Considero que luchar pacíficamente por los derechos de todos es, por sí solo, un acto de amor, pero ayer destaco dos gestos. Primero, el abrazo de ese joven sensibilizado por el temor de un hombre a la posibilidad del retorno de pesadillas pasadas. El segundo, fue el de Alejandro, sanjuanino de 22 años que, a metros mío, tocaba una canción.
Me dijo que había venido a Mar del Plata para estudiar música y que estaba en la movilización cuando las corridas llamaron su atención.
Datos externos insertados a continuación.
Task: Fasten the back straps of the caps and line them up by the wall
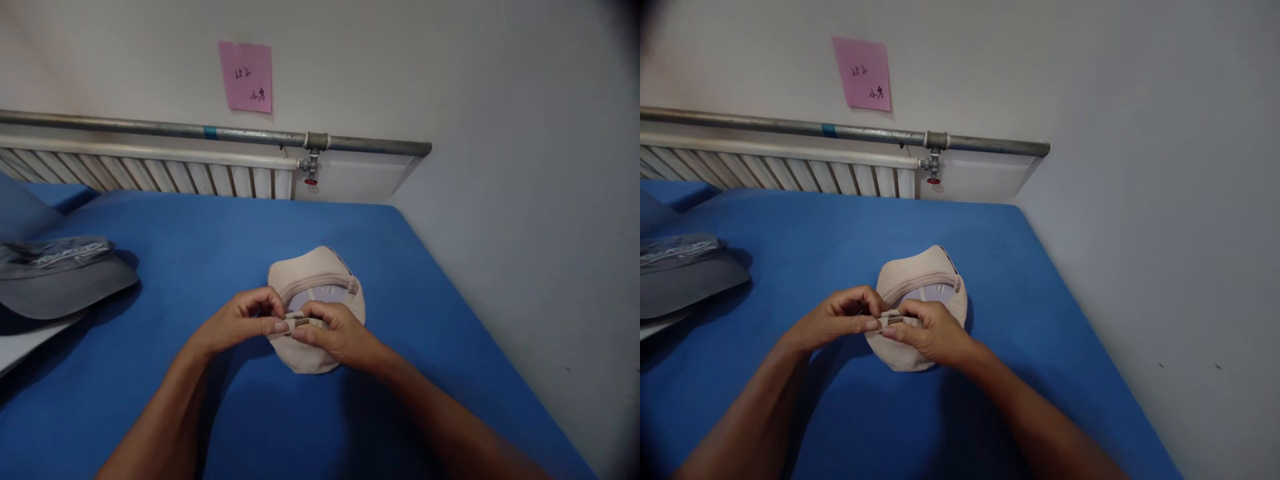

También me dijo que tocaba para tranquilizar, para ganarle al sonido del caos que a muchos todavía nos retumbaba en la cabeza.
En el camino a casa, meto las manos en los bolsillos y encuentro un cartucho. Ahí recuerdo que lo había guardado, no sé por qué. Lo examino con cuidado, nunca había visto uno. Más adelante, me paro en un café y espío el televisor que transmitía la sesión del Congreso en vivo. Por momentos, la imagen del legislador de turno era reemplazada por la de las calles de Buenos Aires para después volver a la del recinto de los representantes del pueblo. Afuera, todavía se escuchaban los vestigios de una protesta que no quería terminar.
Amanece un nuevo día, y con la reforma finalmente convertida en ley, pienso: ¿qué veré en los ojos de la gente que me cruce hoy?